I am a Director of Australia’s first energy cooperative, Hepburn Wind so I’m inspired by this history.
This is a great story for the 2012 election, that Obama is modernising Roosevelt’s electric cooperatives, with renewable energy. Hopefully the GOP will see the virtue of the policy and promise to match it.
ARENA and the CEFC
The most important parts of Australia’s climate and energy policy are the $10 billion fund for clean energy investment, the Clean Energy Finance Corporation (CEFC) and the new body for coordinating R&D into renewables, the Australian Renewable Energy Agency (ARENA).
I believe that both ARENA and the CEFC should invest in cooperative energy ventures in Australia. There are dozens of communities wanting to build their own renewable energy generator.
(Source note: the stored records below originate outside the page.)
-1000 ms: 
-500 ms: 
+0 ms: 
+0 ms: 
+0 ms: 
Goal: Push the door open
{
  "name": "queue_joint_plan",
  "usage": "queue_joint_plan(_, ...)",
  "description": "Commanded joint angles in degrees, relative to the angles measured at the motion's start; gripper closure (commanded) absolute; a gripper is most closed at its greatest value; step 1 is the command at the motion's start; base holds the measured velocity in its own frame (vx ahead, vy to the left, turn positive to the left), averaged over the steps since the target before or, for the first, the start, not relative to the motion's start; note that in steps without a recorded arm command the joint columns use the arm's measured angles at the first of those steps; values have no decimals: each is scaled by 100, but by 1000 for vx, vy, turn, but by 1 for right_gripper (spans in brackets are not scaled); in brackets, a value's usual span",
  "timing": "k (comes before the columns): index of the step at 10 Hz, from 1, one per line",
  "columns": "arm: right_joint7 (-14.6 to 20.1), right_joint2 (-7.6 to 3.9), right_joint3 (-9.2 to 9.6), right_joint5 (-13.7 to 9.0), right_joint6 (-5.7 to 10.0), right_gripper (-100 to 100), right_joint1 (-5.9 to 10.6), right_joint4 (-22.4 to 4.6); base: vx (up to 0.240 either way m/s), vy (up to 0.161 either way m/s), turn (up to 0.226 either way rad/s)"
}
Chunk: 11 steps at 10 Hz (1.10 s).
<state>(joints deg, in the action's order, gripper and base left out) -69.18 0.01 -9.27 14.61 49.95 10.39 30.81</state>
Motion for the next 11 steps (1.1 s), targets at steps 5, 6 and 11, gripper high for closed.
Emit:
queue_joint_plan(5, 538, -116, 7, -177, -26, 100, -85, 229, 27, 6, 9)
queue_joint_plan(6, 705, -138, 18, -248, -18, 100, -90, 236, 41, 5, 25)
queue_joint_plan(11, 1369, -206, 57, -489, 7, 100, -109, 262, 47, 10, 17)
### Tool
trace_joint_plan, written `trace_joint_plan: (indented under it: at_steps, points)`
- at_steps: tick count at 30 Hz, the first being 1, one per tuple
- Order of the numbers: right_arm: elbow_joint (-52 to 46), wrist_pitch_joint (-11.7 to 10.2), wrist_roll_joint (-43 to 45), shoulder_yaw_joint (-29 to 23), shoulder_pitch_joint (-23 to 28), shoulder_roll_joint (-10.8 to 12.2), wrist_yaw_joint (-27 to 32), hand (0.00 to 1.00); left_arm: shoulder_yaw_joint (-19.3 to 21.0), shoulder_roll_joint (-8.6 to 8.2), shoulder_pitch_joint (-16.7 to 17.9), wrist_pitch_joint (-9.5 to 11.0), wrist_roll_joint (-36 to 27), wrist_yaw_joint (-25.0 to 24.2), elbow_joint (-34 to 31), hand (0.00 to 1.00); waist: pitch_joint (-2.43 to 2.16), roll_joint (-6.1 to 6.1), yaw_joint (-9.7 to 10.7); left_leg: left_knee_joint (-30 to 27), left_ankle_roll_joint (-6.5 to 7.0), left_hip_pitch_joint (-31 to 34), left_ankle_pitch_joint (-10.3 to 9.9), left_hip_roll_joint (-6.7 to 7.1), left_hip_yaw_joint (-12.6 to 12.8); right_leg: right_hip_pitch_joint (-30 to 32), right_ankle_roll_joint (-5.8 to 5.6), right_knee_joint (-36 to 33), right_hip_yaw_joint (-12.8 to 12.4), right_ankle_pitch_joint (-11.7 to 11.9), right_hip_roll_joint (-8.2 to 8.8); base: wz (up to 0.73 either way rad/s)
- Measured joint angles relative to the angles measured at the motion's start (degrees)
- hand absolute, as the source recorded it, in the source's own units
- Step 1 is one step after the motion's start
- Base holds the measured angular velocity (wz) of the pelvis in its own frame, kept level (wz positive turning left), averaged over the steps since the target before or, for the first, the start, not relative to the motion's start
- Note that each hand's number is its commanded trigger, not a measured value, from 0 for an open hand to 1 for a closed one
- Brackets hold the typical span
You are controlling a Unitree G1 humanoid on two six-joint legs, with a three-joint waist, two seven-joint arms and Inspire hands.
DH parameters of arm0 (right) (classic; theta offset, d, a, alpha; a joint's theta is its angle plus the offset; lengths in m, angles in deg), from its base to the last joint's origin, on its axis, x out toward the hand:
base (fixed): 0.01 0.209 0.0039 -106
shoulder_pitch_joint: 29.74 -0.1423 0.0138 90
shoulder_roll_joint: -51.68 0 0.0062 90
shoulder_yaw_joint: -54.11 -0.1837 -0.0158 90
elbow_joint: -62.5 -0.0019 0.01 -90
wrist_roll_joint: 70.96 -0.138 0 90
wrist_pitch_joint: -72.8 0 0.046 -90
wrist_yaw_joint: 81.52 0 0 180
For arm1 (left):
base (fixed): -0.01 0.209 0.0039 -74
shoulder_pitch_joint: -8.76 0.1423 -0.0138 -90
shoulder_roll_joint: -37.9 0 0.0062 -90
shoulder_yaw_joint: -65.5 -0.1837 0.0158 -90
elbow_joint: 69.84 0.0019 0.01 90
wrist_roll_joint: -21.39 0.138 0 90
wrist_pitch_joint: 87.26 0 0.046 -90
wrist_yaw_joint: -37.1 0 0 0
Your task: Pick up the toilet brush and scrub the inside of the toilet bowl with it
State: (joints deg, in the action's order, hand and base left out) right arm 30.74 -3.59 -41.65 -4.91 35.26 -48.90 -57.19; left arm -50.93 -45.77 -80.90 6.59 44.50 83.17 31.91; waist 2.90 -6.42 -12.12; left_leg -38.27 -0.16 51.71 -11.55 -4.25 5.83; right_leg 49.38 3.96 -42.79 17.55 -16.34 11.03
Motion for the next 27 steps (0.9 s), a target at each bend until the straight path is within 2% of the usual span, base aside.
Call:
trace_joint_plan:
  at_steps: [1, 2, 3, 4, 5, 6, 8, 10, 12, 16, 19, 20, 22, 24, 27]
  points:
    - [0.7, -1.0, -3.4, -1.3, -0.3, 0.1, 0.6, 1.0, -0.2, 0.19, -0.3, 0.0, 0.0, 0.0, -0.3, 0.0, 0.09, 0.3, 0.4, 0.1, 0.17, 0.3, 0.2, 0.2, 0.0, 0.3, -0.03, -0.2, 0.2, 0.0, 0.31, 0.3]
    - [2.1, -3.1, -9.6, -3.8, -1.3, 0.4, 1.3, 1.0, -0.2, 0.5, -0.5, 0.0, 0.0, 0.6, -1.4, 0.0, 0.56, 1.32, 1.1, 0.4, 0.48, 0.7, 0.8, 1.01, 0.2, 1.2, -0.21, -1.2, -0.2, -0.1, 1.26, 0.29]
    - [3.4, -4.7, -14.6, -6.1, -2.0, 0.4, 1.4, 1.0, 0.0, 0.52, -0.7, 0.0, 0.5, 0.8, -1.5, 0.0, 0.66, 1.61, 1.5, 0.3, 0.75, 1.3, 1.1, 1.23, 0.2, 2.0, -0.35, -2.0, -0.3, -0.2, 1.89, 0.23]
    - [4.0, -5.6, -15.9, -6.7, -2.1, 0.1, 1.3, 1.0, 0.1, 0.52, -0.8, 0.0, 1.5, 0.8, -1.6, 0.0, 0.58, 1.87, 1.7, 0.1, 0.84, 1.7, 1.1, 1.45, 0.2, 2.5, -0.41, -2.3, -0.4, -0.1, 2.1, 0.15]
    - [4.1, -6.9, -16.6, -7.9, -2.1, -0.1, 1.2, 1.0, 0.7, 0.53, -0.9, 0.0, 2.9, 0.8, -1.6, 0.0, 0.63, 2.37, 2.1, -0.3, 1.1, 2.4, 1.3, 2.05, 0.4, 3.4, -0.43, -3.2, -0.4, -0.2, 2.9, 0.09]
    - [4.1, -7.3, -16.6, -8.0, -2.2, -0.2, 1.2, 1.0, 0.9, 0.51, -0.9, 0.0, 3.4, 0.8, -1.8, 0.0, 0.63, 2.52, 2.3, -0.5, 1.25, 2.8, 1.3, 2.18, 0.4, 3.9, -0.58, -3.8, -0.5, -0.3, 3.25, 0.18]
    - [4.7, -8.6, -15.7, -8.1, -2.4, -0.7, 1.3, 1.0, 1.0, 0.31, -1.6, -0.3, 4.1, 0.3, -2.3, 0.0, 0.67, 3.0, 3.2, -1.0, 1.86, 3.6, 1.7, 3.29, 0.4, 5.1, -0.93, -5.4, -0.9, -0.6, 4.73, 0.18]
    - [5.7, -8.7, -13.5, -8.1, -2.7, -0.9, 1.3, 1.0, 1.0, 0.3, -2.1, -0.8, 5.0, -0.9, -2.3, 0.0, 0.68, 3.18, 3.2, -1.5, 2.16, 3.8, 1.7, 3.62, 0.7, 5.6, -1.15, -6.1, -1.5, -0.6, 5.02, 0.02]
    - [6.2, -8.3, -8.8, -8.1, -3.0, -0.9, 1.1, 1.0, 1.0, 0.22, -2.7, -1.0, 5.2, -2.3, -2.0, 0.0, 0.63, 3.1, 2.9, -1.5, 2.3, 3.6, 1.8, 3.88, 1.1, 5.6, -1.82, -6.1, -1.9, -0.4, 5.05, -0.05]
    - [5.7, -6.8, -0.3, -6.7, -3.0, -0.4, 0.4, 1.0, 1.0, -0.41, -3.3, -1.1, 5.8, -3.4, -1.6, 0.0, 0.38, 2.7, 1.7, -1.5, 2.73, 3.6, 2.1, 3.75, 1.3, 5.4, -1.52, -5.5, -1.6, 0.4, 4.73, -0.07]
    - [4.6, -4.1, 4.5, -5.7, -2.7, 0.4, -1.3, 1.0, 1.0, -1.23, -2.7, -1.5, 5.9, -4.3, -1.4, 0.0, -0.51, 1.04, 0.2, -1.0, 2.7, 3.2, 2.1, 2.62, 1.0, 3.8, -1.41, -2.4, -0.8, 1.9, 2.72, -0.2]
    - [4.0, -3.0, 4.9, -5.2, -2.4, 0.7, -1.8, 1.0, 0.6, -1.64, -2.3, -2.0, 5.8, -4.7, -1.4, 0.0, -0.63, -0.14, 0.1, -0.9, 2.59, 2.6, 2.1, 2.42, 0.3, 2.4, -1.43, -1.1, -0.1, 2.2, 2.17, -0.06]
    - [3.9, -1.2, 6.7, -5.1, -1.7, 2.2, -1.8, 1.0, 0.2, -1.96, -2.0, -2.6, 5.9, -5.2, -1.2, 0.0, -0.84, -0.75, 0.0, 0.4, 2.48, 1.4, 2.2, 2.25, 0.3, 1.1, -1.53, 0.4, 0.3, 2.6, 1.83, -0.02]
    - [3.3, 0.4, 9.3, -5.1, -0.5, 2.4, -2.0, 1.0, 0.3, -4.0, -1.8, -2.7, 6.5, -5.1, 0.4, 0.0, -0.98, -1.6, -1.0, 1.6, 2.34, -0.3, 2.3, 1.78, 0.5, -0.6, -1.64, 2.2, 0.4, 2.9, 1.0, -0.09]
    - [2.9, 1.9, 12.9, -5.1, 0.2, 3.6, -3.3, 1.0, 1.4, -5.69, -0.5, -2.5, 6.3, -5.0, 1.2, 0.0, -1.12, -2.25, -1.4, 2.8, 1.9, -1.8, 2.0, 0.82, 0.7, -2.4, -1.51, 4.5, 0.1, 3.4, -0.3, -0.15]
They can mobilise retail investor funds and a vast reserve of voluntary effort and good will, which makes them an excellent investment.
Australia has a lot to learn from President Barack Obama’s administration on many issues. The President is working with the clean energy revolution, not against it, like so many on both sides of politics in Australia.
For example, Australia’s Energy Minister Martin Ferguson was allocated a billion dollars to spend on smart grid technology. He spent $1.6 million, on a study.